The determination of apoptosis by immunofluorescence took place only in the monocultures. After the exposure periods of 24 h and 7 days, the medium was removed from the wells intended for the detection of early apoptosis by immunofluorescence and the cells (HGFs and IHGKs) were washed once with 1 mL of annexin-V-binding buffer (Invitrogen, Darmstadt, Germany). The buffer was removed and again 500 μL Annexin-V-binding buffer containing 1 μL of annexin-V-FITC detection reagent (Invitrogen, Darmstadt, Germany) was added and the cells were incubated at room temperature for 5 min in the dark. The solution was removed from each well and the cells were washed again with annexin-V-binding buffer and then were fixed with paraformaldehyde 4% for 20 min. After that, the cells were washed once with PBS and the cell nuclei were counterstained 300 nM DAPI-solution. The cells were washed again twice with PBS, and once with distilled water and then were finally embedded in mounting medium (Fluoromount-G, Southern Biotech, Birmingham, USA) and observed by fluorescent microscopy (BZ-9000, Keyence, Neu-Isenburg, Germany).
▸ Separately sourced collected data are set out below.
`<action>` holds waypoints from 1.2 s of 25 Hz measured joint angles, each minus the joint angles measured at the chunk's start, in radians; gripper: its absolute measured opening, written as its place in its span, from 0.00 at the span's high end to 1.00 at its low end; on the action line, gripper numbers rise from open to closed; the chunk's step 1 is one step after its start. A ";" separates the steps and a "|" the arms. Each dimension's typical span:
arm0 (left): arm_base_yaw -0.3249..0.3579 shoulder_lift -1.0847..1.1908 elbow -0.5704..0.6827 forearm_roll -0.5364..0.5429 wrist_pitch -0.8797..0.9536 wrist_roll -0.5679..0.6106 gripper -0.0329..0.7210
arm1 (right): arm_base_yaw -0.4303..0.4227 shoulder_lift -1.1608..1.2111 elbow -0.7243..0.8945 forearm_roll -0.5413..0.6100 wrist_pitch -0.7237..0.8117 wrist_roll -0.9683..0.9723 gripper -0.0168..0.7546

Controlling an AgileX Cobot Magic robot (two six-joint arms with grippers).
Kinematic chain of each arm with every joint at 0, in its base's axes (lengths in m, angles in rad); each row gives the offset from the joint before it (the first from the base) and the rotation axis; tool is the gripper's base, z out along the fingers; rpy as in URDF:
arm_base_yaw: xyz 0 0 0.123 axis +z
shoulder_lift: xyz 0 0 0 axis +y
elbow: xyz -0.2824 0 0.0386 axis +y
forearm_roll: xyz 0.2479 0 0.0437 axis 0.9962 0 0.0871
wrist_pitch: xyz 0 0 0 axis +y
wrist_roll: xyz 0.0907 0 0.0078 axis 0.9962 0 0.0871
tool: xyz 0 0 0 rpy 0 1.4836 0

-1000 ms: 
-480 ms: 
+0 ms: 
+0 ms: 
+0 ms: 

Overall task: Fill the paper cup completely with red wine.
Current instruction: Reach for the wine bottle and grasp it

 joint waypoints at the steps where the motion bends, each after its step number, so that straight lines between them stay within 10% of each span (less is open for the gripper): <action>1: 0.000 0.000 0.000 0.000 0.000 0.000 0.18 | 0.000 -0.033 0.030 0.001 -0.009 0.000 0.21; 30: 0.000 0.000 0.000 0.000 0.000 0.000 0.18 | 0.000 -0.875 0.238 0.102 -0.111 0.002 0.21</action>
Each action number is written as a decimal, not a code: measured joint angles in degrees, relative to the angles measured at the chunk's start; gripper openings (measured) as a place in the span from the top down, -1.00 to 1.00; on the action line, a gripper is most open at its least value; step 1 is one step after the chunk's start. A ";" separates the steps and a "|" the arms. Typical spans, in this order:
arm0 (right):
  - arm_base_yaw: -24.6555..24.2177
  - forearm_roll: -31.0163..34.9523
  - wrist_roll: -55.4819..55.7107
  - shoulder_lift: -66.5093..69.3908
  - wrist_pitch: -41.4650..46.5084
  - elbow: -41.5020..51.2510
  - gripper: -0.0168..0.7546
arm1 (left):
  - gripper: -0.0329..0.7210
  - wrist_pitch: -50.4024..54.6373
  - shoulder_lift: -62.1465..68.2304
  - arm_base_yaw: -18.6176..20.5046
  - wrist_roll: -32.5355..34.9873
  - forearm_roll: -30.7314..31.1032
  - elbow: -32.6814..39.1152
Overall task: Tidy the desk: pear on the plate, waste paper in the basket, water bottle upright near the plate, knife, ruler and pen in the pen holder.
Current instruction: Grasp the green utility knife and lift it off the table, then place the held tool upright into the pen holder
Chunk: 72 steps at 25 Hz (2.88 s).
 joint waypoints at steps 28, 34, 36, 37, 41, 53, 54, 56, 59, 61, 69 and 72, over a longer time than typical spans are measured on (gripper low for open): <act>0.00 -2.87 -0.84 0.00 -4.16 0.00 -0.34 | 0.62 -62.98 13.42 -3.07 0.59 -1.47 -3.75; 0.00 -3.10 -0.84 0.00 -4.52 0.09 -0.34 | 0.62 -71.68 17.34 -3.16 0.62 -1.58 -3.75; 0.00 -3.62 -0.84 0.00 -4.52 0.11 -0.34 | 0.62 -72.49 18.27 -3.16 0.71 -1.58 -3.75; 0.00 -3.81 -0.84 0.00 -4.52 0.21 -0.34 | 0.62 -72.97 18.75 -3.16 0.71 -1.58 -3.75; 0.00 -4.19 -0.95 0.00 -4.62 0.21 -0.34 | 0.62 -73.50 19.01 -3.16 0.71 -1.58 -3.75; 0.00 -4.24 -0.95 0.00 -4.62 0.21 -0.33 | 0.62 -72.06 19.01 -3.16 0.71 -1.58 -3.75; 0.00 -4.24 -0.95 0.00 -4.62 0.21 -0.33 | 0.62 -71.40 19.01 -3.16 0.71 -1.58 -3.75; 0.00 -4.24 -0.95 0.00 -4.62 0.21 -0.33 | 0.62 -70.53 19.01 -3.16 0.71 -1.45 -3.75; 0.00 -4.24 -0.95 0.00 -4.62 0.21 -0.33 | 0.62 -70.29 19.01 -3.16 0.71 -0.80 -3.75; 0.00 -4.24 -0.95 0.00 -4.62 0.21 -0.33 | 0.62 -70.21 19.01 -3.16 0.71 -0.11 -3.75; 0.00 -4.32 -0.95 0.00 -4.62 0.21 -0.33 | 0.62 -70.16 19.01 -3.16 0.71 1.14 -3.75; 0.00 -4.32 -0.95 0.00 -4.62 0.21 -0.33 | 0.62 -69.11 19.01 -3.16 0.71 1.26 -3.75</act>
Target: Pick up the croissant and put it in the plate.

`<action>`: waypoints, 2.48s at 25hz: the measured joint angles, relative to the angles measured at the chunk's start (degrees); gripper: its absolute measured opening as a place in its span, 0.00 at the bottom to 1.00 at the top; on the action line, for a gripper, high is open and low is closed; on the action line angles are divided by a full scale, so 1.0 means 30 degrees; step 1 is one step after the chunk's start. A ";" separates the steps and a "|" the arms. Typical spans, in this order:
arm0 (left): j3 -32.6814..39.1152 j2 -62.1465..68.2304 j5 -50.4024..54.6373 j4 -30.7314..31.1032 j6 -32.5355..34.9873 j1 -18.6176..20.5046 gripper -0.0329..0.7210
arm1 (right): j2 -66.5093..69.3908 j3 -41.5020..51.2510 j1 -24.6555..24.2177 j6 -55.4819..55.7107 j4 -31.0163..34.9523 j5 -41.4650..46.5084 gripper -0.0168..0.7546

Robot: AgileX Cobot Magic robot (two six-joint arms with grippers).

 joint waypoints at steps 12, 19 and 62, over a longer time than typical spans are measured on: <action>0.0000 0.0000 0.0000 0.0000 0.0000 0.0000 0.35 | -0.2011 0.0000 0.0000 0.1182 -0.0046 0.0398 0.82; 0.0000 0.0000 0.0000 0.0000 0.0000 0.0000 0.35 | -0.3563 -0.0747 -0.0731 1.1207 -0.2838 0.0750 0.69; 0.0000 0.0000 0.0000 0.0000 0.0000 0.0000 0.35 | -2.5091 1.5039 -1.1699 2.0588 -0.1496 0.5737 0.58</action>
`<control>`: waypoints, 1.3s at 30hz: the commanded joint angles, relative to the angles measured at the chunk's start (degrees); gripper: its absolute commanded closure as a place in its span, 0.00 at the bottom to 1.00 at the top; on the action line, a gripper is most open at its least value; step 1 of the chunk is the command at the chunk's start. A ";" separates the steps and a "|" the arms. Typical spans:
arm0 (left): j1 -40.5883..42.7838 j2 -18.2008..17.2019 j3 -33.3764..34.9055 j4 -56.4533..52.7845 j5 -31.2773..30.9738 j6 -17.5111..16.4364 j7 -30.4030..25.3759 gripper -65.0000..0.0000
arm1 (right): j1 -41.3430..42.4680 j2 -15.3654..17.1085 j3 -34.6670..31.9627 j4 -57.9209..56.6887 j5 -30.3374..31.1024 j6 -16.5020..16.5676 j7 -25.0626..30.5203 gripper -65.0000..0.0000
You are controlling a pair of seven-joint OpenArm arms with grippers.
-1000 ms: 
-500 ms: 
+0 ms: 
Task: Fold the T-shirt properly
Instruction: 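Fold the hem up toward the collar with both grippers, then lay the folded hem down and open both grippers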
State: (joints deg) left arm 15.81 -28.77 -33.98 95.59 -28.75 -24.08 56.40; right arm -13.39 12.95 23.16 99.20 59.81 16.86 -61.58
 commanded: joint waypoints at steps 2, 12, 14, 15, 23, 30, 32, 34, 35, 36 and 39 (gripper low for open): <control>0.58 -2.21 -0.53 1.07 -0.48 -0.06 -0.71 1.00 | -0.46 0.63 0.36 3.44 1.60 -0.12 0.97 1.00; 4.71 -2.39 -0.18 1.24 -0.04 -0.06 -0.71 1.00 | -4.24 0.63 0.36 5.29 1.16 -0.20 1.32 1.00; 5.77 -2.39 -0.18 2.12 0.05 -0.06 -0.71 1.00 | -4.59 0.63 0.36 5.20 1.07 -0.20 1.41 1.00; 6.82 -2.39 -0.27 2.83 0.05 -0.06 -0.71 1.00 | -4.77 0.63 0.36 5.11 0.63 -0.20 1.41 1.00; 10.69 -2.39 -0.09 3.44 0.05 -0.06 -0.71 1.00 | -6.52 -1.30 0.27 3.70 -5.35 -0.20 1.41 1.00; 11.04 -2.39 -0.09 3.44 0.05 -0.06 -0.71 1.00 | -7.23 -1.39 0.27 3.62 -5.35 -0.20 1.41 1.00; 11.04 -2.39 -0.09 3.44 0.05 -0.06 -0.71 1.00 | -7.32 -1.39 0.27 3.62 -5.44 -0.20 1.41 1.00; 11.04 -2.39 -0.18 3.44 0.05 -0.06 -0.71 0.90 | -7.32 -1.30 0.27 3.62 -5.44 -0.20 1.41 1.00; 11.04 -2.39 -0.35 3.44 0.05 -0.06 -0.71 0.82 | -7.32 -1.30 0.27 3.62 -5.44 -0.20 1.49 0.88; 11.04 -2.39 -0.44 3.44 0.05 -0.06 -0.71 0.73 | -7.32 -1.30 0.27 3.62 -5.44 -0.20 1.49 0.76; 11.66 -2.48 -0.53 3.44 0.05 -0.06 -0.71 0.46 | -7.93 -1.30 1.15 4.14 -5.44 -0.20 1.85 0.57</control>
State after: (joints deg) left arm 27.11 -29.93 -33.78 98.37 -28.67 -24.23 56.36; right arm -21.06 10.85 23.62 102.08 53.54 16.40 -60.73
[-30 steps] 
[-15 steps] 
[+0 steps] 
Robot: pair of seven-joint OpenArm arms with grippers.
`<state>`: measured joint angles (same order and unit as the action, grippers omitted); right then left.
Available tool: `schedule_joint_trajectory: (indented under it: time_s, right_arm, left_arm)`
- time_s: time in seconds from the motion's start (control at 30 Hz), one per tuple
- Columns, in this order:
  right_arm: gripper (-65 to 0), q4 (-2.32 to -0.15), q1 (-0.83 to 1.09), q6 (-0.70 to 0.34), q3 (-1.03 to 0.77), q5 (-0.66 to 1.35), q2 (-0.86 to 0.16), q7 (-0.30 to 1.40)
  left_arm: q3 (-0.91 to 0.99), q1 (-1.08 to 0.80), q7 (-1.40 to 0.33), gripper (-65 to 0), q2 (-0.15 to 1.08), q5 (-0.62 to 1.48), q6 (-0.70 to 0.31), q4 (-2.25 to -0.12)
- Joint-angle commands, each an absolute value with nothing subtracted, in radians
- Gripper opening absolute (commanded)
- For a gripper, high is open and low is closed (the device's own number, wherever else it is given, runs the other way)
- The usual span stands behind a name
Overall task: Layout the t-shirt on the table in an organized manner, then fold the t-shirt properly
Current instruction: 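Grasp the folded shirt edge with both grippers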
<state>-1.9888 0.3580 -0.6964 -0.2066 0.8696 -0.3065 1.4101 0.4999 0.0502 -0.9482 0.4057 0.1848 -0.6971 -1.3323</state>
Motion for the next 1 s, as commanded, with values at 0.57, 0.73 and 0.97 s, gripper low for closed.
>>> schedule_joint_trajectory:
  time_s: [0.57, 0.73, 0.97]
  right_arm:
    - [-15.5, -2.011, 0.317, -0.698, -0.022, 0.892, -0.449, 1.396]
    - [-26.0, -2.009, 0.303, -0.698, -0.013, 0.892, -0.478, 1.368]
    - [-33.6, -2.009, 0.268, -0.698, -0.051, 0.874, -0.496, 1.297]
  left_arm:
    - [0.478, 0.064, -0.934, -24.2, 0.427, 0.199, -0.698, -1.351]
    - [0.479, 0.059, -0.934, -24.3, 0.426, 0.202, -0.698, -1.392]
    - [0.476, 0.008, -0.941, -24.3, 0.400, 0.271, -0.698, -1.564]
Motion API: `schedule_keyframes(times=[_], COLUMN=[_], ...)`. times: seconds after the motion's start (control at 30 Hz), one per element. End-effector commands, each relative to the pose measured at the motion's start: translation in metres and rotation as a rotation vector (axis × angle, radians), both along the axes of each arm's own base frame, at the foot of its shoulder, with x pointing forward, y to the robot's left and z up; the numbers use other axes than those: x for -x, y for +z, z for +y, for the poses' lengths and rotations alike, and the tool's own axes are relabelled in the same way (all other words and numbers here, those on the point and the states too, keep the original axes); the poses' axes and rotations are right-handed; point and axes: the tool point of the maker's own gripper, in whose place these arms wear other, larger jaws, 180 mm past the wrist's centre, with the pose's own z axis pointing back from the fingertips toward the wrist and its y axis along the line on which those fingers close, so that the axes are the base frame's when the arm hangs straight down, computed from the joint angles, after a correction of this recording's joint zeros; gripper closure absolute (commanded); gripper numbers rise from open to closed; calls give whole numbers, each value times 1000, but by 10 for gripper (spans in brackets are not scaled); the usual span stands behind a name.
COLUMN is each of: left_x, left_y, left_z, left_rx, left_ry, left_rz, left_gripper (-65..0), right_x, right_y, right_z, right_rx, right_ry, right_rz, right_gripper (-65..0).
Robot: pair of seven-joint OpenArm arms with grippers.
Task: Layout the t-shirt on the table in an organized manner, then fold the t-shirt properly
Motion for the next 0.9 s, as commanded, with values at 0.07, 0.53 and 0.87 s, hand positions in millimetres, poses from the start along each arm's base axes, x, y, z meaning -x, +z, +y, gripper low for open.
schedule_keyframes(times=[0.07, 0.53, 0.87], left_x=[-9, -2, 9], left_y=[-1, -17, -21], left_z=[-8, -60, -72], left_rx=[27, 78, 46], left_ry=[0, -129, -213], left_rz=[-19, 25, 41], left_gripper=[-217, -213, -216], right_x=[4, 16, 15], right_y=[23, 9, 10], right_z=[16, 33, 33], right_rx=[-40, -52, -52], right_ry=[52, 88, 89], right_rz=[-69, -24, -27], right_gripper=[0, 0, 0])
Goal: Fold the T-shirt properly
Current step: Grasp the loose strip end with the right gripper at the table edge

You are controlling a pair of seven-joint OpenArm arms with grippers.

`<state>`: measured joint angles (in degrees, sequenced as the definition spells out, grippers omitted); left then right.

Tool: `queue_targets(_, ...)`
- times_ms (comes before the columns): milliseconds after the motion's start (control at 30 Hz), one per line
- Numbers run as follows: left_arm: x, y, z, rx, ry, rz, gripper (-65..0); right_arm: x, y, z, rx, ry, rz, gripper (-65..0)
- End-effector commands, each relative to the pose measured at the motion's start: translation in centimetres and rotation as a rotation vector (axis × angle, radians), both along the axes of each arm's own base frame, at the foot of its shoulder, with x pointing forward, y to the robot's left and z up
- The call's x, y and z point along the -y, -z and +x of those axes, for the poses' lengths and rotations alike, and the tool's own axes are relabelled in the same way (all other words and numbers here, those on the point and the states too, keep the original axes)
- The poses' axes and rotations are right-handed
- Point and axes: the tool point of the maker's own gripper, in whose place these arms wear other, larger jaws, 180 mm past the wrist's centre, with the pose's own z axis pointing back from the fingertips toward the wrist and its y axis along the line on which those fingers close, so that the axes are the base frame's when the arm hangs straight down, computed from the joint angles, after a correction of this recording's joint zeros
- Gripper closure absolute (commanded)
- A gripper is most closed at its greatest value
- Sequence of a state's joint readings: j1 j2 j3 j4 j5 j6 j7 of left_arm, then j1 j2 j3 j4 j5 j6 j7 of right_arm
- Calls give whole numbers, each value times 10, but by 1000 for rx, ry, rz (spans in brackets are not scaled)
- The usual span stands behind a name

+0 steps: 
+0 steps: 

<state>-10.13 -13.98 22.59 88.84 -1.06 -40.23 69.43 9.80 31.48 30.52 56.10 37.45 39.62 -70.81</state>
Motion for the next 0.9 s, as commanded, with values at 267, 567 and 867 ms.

In order to calculate the amount and the percentage of the annexin-V-positive cells, three representative images of two stained wells of two independent biological replicates for each of the tested cultivation periods were taken into account and were analyzed by the BZ-II-Analyzer Software (Keyence, Neu-Isenburg, Germany). The values were statistically analyzed by using the Student- t -Test for unequal variance, by a significance level of p < 0.01.